What is required >>
Output all of the material beneath this line exactly as it is.
Start of Excerpted records
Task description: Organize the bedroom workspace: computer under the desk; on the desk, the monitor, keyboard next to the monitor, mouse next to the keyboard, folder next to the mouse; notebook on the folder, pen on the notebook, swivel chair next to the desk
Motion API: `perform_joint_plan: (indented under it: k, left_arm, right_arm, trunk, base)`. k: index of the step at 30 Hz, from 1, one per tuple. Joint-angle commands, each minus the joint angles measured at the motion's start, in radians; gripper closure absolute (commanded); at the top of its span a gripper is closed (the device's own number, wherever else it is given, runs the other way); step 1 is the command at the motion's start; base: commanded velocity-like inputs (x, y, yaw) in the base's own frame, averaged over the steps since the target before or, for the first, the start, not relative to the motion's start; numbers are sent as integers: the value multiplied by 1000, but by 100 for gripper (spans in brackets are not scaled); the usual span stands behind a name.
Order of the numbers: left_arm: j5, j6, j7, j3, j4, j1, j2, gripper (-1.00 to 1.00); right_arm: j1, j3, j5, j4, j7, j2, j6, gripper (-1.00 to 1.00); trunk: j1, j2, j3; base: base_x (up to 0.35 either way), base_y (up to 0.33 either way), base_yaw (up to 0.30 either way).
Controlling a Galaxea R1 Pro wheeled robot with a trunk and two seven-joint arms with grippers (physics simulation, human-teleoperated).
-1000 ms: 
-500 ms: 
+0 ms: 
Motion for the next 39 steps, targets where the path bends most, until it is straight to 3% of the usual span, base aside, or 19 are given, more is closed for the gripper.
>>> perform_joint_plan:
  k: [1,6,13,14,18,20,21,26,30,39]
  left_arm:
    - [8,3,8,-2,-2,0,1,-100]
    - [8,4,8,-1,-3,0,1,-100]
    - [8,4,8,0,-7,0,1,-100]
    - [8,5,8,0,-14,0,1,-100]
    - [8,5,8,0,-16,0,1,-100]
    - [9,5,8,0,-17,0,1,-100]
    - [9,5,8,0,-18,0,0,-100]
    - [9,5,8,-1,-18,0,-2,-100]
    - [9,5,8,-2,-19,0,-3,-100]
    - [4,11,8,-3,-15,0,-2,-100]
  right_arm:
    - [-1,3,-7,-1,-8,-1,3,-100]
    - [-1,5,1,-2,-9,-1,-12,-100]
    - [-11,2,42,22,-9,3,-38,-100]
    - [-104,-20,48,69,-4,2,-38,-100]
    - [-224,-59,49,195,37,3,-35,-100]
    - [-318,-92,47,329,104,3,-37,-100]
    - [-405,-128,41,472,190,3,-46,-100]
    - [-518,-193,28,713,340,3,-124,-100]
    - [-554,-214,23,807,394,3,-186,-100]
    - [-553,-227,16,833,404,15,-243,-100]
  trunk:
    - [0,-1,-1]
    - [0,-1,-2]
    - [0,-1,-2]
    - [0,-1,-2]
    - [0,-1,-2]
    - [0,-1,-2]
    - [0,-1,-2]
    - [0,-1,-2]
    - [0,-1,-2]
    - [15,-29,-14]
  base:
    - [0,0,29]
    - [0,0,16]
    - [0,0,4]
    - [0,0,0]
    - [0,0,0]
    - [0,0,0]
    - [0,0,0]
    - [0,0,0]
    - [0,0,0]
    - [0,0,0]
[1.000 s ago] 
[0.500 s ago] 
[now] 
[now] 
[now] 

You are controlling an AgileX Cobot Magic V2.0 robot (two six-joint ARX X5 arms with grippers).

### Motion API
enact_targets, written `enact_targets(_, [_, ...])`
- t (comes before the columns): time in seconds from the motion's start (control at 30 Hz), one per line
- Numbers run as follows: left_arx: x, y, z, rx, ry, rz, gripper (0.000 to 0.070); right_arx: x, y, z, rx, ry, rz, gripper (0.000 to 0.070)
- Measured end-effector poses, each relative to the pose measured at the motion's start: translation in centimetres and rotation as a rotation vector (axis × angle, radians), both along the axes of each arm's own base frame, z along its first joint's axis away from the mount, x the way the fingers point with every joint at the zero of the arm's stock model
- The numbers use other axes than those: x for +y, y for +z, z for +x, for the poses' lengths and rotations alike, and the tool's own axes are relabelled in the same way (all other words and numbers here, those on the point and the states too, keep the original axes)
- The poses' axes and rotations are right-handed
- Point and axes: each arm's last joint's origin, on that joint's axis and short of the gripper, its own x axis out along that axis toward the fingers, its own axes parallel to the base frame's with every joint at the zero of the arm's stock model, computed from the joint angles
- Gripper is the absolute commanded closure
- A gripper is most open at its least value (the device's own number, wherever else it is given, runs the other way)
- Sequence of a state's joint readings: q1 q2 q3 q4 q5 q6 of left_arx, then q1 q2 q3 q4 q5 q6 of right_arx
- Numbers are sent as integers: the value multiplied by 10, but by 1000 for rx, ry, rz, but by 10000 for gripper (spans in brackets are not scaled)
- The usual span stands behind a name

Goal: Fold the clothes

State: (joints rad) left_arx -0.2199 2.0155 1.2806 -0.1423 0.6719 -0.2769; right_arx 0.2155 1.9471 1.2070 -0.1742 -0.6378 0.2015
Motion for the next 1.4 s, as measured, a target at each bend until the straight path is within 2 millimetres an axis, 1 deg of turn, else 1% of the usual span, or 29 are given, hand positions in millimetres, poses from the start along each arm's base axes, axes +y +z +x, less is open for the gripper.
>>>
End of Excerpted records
Exercise result >>
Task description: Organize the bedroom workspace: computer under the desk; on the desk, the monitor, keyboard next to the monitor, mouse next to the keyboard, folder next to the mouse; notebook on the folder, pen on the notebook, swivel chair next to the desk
Motion API: `perform_joint_plan: (indented under it: k, left_arm, right_arm, trunk, base)`. k: index of the step at 30 Hz, from 1, one per tuple. Joint-angle commands, each minus the joint angles measured at the motion's start, in radians; gripper closure absolute (commanded); at the top of its span a gripper is closed (the device's own number, wherever else it is given, runs the other way); step 1 is the command at the motion's start; base: commanded velocity-like inputs (x, y, yaw) in the base's own frame, averaged over the steps since the target before or, for the first, the start, not relative to the motion's start; numbers are sent as integers: the value multiplied by 1000, but by 100 for gripper (spans in brackets are not scaled); the usual span stands behind a name.
Order of the numbers: left_arm: j5, j6, j7, j3, j4, j1, j2, gripper (-1.00 to 1.00); right_arm: j1, j3, j5, j4, j7, j2, j6, gripper (-1.00 to 1.00); trunk: j1, j2, j3; base: base_x (up to 0.35 either way), base_y (up to 0.33 either way), base_yaw (up to 0.30 either way).
Controlling a Galaxea R1 Pro wheeled robot with a trunk and two seven-joint arms with grippers (physics simulation, human-teleoperated).
-1000 ms: 
-500 ms: 
+0 ms: 
Motion for the next 39 steps, targets where the path bends most, until it is straight to 3% of the usual span, base aside, or 19 are given, more is closed for the gripper.
>>> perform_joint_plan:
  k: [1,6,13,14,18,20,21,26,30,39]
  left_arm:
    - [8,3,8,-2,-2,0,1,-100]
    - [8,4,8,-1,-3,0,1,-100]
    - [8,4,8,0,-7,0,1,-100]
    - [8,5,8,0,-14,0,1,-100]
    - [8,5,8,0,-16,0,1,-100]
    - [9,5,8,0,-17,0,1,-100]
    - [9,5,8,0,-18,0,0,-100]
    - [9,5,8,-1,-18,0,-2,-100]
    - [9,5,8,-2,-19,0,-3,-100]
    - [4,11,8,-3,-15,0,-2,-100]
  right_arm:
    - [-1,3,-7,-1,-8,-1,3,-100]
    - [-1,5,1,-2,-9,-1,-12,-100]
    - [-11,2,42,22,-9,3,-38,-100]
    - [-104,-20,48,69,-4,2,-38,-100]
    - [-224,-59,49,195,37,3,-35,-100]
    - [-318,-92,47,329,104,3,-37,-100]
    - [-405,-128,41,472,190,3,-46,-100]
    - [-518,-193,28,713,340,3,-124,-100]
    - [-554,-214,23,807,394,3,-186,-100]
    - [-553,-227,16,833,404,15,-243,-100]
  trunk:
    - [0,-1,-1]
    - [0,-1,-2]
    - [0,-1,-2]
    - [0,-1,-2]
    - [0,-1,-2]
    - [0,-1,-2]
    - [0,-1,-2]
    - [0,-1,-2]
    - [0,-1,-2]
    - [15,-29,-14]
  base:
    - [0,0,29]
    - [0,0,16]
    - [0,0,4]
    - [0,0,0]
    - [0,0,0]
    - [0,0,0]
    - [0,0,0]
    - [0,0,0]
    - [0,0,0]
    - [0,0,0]
[1.000 s ago] 
[0.500 s ago] 
[now] 
[now] 
[now] 

You are controlling an AgileX Cobot Magic V2.0 robot (two six-joint ARX X5 arms with grippers).

### Motion API
enact_targets, written `enact_targets(_, [_, ...])`
- t (comes before the columns): time in seconds from the motion's start (control at 30 Hz), one per line
- Numbers run as follows: left_arx: x, y, z, rx, ry, rz, gripper (0.000 to 0.070); right_arx: x, y, z, rx, ry, rz, gripper (0.000 to 0.070)
- Measured end-effector poses, each relative to the pose measured at the motion's start: translation in centimetres and rotation as a rotation vector (axis × angle, radians), both along the axes of each arm's own base frame, z along its first joint's axis away from the mount, x the way the fingers point with every joint at the zero of the arm's stock model
- The numbers use other axes than those: x for +y, y for +z, z for +x, for the poses' lengths and rotations alike, and the tool's own axes are relabelled in the same way (all other words and numbers here, those on the point and the states too, keep the original axes)
- The poses' axes and rotations are right-handed
- Point and axes: each arm's last joint's origin, on that joint's axis and short of the gripper, its own x axis out along that axis toward the fingers, its own axes parallel to the base frame's with every joint at the zero of the arm's stock model, computed from the joint angles
- Gripper is the absolute commanded closure
- A gripper is most open at its least value (the device's own number, wherever else it is given, runs the other way)
- Sequence of a state's joint readings: q1 q2 q3 q4 q5 q6 of left_arx, then q1 q2 q3 q4 q5 q6 of right_arx
- Numbers are sent as integers: the value multiplied by 10, but by 1000 for rx, ry, rz, but by 10000 for gripper (spans in brackets are not scaled)
- The usual span stands behind a name

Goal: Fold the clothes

State: (joints rad) left_arx -0.2199 2.0155 1.2806 -0.1423 0.6719 -0.2769; right_arx 0.2155 1.9471 1.2070 -0.1742 -0.6378 0.2015
Motion for the next 1.4 s, as measured, a target at each bend until the straight path is within 2 millimetres an axis, 1 deg of turn, else 1% of the usual span, or 29 are given, hand positions in millimetres, poses from the start along each arm's base axes, axes +y +z +x, less is open for the gripper.
>>>

The complete answer has been given.